Work instructions: Instruction for the entries that follow: retype exactly the lines from the line with "for the mint" to the line with "Consider the camera", both included, and omit all others.

Extracted records:
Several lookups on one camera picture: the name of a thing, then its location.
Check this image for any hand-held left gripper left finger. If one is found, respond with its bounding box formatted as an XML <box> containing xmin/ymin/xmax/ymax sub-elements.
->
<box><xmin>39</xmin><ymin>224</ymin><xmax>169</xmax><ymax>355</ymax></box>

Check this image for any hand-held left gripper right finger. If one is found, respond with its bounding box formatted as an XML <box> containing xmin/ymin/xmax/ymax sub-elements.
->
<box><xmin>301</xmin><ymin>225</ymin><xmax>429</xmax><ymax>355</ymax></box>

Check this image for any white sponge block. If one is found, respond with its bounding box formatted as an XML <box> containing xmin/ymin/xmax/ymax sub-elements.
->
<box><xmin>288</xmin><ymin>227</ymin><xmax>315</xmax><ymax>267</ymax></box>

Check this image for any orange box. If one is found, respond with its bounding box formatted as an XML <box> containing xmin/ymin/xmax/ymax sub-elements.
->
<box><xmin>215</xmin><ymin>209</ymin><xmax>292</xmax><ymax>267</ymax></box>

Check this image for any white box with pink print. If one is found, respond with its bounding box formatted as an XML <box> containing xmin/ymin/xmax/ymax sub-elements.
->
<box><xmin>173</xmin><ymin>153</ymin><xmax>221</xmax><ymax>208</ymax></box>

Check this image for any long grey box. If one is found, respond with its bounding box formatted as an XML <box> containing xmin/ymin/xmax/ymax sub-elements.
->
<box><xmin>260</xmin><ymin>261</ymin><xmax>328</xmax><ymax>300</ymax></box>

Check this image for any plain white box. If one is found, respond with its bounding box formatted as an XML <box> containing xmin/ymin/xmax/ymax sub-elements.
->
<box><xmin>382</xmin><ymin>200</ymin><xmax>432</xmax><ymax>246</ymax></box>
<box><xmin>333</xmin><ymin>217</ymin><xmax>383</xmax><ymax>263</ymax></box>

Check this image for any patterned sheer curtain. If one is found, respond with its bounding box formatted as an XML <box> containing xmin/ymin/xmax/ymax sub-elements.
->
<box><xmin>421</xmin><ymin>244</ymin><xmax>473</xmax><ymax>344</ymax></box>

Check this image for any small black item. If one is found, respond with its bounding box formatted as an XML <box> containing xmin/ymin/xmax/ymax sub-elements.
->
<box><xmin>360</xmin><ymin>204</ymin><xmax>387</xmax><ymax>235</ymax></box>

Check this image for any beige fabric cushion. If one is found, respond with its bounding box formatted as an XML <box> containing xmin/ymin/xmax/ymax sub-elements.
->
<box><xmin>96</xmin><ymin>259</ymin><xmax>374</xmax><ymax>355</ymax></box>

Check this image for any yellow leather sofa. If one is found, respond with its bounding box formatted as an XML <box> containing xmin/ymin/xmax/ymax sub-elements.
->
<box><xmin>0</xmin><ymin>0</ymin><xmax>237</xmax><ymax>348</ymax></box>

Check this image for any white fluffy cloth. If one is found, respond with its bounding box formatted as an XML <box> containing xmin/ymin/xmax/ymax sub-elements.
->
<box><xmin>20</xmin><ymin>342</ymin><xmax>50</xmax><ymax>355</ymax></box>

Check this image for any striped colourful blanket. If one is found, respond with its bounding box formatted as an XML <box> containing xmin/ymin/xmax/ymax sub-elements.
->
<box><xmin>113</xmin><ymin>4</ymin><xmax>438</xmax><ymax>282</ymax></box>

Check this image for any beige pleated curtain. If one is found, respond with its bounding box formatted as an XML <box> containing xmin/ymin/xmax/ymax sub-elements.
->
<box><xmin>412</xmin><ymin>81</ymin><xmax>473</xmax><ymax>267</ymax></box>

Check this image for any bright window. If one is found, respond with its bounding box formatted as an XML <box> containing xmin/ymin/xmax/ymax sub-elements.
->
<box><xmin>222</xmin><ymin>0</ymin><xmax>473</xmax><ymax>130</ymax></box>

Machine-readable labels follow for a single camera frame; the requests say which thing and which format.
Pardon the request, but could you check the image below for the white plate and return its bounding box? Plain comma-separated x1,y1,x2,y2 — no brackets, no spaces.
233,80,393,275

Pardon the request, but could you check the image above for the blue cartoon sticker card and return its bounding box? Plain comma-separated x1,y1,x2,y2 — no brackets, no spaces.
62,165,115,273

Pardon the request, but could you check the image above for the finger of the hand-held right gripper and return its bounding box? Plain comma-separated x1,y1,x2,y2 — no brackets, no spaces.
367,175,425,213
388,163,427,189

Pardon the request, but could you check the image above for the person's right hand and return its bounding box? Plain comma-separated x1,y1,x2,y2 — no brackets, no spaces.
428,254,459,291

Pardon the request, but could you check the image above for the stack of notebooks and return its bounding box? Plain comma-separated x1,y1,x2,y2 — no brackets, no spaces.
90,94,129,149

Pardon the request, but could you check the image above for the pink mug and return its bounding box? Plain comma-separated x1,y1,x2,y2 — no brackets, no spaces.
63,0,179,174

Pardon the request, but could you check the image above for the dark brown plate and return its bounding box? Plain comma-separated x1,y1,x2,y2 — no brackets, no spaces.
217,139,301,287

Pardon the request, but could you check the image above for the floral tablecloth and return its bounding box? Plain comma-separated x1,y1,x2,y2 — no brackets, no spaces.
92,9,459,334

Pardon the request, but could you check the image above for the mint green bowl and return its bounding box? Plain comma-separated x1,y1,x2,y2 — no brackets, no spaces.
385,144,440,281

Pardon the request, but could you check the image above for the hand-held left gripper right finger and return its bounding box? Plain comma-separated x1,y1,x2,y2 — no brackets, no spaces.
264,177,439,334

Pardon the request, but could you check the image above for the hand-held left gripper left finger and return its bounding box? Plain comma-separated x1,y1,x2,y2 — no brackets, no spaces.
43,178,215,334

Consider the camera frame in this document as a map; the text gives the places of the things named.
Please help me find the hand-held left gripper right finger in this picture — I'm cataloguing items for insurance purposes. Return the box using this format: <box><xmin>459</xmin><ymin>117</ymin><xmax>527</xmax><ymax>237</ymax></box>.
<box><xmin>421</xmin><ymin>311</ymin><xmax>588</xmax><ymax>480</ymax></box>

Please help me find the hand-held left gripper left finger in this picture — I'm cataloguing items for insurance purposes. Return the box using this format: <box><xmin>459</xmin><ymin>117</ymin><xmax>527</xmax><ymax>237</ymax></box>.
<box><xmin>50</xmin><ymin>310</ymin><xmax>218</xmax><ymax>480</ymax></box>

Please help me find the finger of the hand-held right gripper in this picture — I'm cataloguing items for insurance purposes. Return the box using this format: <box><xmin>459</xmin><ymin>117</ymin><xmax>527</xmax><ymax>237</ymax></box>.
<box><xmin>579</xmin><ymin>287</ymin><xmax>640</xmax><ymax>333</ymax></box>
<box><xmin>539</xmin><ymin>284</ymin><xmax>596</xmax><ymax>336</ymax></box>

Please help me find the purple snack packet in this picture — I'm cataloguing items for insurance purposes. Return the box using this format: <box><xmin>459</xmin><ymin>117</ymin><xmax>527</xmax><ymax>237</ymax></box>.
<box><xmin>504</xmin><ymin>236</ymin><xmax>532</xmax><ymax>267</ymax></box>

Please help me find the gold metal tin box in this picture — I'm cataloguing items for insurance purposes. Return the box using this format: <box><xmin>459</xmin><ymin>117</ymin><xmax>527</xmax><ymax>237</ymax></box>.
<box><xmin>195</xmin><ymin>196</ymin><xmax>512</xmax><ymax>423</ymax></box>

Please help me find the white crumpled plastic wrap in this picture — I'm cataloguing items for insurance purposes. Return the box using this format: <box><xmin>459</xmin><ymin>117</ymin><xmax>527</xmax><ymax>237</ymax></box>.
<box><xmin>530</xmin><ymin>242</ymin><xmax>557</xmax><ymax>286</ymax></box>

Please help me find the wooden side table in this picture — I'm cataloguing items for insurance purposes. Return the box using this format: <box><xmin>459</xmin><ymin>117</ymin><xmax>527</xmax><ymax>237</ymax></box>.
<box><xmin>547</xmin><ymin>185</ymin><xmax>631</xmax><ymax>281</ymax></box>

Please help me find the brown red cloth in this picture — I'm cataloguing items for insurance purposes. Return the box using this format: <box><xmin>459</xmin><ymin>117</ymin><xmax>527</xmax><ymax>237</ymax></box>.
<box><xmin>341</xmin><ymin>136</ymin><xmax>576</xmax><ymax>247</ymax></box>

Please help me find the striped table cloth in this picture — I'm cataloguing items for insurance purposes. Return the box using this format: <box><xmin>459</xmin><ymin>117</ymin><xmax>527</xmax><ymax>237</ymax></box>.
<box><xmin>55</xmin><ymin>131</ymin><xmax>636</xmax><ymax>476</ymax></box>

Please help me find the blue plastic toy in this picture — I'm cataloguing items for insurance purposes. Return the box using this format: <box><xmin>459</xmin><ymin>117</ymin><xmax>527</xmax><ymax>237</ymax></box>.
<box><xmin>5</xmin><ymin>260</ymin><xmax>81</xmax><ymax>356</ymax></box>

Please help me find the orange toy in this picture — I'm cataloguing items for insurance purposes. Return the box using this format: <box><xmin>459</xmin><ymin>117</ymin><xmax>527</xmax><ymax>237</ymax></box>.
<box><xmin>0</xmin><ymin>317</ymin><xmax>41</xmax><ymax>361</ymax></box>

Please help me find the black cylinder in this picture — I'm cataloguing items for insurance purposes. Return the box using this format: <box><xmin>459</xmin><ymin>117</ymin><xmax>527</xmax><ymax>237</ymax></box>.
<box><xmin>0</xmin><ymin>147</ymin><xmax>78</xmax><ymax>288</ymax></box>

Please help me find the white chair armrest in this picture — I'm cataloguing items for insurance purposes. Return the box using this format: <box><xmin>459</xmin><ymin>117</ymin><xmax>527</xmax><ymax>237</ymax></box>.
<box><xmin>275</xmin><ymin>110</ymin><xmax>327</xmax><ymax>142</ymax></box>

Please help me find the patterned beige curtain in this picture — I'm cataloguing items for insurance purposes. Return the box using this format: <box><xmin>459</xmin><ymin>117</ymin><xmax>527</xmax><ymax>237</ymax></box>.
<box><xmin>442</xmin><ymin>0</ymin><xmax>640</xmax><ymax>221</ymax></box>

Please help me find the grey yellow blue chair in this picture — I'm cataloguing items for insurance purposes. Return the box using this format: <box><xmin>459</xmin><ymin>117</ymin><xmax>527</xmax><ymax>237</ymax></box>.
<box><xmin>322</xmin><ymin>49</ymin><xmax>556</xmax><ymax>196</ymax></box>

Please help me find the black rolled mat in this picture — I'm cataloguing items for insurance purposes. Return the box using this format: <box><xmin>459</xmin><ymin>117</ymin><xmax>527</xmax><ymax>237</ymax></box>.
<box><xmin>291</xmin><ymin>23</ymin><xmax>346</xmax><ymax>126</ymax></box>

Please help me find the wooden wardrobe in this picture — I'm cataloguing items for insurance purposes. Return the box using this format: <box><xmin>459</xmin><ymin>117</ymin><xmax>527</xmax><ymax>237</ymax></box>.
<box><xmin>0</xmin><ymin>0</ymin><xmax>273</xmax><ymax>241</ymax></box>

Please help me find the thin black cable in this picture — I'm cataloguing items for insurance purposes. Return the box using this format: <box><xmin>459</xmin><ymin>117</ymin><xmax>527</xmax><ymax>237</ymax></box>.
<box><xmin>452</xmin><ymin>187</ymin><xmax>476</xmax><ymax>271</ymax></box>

Exercise output:
Pardon the request, but could you check the image above for the mint green bowl and return its bounding box? Plain comma-separated x1,y1,x2,y2 — no brackets, no spaces.
385,144,440,281

Pardon the request, but could you check the image above for the hand-held left gripper right finger and return its bounding box? Plain comma-separated x1,y1,x2,y2 — no brackets, no spaces.
264,177,439,334

Pardon the request, but could you check the image above for the hand-held left gripper left finger and return its bounding box? Plain comma-separated x1,y1,x2,y2 — no brackets, no spaces.
43,178,215,334

Consider the camera frame in this document as a map; the text gives the places of the things named.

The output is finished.